Camminando, se socchiudi gli occhi, puoi perfino vederlo. Sbuffante, ansimante, lento, lentissimo. Ce l’hai lì, davanti, che esce dal tunnel e affronta il viadotto in leggera salita, il treno della Parenzana, quello che un secolo fa univa l’Istria a Trieste. Prima corsa il primo aprile 1902. Ultima corsa il 31 agosto 1935. Si faceva i 122 chilometri e 95 metri da Parenzo a Trieste in qualcosa come 6 ore e 54 minuti. Per dire: all’epoca il pullman ci metteva 3 ore. Ucciso dalla lentezza, ora quello stesso tracciato è rinato proprio grazie al gusto, al piacere della lentezza. Perché un altro mondo, dove riappropriarsi del tempo e dello spazio, è possibile. E allora, con i fondi europei, nell’Istria slovena e croata oggi il tracciato della Parenzana è diventato la “Strada della salute e dell’amicizia”, pista ciclopedonale ben segnalata (in Slovenia è il sentiero D8, in Croazia ci sono le tabelle gialle con il logo “Parenzana”) tutta da godere, magari prima che esploda l’estate visto che di ombra non ce n’è molta (anzi!) e di acqua ancora meno. Manca solo il segmento italiano, ma Muggia promette che sarà pronto in autunno.
Intanto, l’idea – a piedi come in bicicletta – è quella di partire da Trieste con il Delfino Verde, scendere a Muggia, caricarsi lo zaino in spalla – o iniziare a pigiare sui pedali – e via, verso Rabuiese e Albaro Vescovà fino a Decani, dove s’incontra ancora la vecchia stazioncina austroungarica: ne sono rimaste 12 sulle 35 dell’epoca (ma alcune erano semplici tettoie) e oggi sono case private o magazzini, quella di Capodistria ospita un fioraio e quella di Piemonte è un moncone mangiato dalla vegetazione. Dunque: Decani, Capodistria, il lungomare verso Isola, le ville di Portorose e le saline di Sicciole, il confine, Salvore, Buie lasciata a destra, la perla Grisignana che spunta dopo una galleria, un tuffo di venti chilometri tutto curve per scendere a Levade, Montona aggirata da sotto quasi per poterla meglio ammirare, Visinada e infine giù, un lungo rettifilo di altri 20 km tra viti e olivi fino a Parenzo con un’ansa appena a Visignano. No, la vecchia locomotrice serie U non spunterà dietro una curva. Né lo farà la serie P (creata apposta per questa linea a scartamento ridotto), eppure il loro mito rivive a ogni viadotto, a ogni cippo (con l’iscrizione TPC: Trieste Parenzo Canfanaro, perché quella era l’idea originaria, collegarla alla linea per Pola), a ogni stazioncina (tutte uguali, quelle rimaste, uguali a chissà quante altre ancor oggi esistenti nelle campagne e nelle valli delle regioni dell’impero). E rivive nei ricordi tramandati come leggende.

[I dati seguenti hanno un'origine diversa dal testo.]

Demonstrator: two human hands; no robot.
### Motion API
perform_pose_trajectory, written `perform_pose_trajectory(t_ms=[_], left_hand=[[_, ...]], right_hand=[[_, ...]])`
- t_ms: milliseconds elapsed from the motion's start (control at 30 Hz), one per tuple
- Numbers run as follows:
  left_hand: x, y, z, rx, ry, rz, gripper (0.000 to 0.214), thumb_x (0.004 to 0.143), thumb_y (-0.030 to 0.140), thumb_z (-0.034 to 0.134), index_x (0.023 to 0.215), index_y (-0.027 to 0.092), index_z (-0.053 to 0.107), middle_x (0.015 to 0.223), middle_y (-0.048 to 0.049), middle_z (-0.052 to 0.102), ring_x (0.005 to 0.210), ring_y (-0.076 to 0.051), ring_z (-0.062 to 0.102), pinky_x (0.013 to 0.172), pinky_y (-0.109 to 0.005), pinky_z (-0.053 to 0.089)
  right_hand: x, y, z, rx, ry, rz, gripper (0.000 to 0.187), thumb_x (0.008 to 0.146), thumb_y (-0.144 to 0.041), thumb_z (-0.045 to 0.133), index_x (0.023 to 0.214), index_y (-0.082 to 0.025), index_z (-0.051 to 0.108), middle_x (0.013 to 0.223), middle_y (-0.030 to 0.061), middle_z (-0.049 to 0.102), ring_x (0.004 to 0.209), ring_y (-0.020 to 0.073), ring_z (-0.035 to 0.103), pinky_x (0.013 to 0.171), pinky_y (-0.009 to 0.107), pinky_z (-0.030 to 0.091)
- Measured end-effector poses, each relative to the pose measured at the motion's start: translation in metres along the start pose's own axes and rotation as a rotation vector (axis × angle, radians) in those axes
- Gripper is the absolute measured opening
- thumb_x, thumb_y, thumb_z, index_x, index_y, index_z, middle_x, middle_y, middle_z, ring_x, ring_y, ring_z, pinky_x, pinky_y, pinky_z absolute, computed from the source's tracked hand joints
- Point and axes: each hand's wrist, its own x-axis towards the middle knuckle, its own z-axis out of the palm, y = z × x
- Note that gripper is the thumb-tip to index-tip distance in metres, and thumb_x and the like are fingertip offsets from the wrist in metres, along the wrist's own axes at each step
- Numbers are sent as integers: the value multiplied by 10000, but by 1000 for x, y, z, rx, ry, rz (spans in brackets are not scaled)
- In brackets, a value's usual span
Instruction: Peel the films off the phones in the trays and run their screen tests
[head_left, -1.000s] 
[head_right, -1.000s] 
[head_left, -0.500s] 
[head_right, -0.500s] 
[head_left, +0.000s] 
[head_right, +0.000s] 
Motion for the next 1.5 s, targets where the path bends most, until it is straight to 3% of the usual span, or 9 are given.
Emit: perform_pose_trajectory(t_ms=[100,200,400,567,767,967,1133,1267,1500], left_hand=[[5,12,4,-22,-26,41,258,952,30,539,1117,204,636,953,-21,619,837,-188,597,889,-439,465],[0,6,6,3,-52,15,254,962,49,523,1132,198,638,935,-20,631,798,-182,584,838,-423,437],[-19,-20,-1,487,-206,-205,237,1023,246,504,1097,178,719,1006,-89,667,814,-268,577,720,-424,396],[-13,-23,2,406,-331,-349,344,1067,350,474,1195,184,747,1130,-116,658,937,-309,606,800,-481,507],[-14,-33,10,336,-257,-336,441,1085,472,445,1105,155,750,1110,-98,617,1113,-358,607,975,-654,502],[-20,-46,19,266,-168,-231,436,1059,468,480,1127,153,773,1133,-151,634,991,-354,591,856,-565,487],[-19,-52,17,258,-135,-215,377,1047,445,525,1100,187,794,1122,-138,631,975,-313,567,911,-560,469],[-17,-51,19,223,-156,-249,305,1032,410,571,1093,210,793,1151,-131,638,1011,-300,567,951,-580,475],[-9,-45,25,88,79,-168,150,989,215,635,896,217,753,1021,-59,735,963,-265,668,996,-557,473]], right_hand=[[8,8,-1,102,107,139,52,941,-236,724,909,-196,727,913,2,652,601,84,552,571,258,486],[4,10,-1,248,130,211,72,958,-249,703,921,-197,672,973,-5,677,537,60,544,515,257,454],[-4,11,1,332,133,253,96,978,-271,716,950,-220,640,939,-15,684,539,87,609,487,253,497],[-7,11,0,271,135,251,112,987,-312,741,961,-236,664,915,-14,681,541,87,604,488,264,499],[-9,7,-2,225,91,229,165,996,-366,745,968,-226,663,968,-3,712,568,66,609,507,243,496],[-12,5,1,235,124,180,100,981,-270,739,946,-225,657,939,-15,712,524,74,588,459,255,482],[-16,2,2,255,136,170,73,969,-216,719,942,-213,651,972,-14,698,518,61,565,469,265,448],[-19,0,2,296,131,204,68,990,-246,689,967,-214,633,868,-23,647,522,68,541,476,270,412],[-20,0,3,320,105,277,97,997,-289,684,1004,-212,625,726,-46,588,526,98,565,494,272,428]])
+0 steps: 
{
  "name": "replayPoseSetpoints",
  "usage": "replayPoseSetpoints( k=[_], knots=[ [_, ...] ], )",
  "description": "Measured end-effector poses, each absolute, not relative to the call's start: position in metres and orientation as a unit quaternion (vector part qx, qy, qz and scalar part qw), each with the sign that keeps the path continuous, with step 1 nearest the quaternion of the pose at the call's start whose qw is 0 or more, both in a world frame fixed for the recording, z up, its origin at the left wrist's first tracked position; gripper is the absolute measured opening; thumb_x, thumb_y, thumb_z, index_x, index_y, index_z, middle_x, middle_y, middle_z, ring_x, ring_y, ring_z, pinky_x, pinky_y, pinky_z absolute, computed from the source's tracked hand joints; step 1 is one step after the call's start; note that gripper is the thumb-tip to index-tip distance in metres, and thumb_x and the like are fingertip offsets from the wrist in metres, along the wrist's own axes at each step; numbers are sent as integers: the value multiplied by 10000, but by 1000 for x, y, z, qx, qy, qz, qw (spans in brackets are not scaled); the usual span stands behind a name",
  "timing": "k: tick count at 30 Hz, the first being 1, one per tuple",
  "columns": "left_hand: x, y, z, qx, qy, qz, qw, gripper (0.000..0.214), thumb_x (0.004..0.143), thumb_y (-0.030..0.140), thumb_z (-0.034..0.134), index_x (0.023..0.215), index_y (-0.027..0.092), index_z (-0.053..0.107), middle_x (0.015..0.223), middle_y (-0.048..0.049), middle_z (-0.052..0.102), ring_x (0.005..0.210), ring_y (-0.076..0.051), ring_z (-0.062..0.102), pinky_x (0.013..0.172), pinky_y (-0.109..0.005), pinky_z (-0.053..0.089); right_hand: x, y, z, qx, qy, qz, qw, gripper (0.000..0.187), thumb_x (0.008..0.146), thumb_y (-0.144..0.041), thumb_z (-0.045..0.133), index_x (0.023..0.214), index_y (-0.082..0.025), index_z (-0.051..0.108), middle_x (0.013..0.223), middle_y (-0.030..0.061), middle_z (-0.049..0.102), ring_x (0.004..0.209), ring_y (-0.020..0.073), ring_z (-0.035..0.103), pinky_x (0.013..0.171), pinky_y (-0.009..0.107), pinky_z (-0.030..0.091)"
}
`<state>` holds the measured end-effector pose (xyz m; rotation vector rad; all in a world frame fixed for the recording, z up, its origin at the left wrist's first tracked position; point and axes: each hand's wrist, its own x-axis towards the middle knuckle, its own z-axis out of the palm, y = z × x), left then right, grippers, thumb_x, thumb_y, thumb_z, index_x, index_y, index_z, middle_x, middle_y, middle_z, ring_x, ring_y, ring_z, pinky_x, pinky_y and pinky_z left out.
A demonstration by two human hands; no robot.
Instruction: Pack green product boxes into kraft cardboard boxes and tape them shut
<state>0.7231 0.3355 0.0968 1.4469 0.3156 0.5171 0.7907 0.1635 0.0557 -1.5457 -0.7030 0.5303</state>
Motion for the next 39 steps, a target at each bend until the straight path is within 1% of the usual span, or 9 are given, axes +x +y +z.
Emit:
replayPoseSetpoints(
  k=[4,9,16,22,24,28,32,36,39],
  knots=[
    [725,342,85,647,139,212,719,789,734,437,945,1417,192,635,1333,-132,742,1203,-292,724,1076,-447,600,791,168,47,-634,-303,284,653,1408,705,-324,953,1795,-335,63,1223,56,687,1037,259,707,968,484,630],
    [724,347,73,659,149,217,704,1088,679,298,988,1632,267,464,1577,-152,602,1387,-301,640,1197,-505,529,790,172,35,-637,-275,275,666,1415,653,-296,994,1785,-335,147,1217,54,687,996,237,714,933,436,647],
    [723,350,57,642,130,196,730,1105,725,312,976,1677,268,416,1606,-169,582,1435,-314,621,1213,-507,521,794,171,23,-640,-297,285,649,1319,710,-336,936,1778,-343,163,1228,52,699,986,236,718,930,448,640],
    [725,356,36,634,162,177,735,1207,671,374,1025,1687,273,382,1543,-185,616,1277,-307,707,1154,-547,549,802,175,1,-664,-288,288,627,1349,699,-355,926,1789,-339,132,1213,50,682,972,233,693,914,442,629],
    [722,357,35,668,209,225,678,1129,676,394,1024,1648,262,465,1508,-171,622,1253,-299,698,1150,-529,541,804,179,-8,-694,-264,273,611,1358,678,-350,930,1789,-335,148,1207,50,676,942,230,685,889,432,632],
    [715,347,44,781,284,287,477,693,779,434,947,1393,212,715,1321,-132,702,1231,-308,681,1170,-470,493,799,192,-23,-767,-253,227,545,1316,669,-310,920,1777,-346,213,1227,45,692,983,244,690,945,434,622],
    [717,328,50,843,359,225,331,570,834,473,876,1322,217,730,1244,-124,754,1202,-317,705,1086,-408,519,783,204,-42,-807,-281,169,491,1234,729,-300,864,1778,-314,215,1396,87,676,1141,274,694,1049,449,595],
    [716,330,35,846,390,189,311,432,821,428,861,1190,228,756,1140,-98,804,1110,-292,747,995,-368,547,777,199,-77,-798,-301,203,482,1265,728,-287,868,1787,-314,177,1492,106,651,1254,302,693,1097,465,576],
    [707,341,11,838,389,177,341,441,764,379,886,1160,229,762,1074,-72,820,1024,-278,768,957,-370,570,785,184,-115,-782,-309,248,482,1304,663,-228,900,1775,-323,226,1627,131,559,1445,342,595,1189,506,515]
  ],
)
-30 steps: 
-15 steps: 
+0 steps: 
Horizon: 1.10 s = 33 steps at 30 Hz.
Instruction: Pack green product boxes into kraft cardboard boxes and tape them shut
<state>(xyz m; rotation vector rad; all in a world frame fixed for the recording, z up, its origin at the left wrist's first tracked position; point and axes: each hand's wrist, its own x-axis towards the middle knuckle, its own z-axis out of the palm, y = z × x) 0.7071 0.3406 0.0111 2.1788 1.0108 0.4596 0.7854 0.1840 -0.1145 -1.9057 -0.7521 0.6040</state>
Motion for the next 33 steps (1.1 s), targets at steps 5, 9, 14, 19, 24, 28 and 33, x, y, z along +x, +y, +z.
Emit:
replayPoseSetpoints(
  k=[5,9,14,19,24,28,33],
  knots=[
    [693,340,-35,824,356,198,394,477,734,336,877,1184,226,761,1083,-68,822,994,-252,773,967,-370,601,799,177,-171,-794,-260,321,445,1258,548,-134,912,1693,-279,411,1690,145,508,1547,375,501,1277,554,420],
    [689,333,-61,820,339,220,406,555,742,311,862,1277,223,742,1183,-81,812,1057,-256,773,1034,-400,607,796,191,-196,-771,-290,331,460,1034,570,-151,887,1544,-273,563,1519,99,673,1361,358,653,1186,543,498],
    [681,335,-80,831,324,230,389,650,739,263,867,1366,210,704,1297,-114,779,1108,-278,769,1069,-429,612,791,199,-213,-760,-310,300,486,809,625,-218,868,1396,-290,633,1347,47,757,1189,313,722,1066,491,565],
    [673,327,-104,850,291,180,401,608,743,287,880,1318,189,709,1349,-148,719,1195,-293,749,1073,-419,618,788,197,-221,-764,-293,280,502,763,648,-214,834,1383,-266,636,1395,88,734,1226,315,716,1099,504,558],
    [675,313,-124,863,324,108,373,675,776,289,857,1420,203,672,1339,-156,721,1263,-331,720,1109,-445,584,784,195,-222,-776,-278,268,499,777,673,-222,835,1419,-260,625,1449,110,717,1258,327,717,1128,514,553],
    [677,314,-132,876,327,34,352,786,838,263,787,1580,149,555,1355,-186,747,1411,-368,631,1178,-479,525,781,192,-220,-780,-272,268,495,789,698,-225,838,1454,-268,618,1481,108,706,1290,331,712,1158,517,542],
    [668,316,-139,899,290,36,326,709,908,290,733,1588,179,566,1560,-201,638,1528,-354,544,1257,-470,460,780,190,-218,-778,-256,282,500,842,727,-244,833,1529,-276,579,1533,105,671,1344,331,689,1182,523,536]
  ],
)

Andava così piano, la Parenzana, che in salita potevi scendere e raccogliere le ciliegie (e per farla soffrire ancor più a Montona i ragazzini spalmavano i binari di fichi, e lei, povera, scivolava…), a Levade il capostazione tra un treno e l’altro andava a tartufi mentre a Grisignana sotto la galleria di Calcini si coltivavano i funghi. Ma in ogni paese era sempre festa, quando passava la Parenzana. Portava le emozioni della vita della costa e della città. Oggi invece questo stesso tracciato porta cicloamatori (d’obbligo la mountain bike: in certi tratti – in Croazia: in Slovenia invece è tutto asfaltato, puoi correre con i roller – pare quasi che abbiano lasciato la massicciata originale…) e camminatori da mezza Europa. A scoprire l’Istria riappropriandosi del tempo e dello spazio.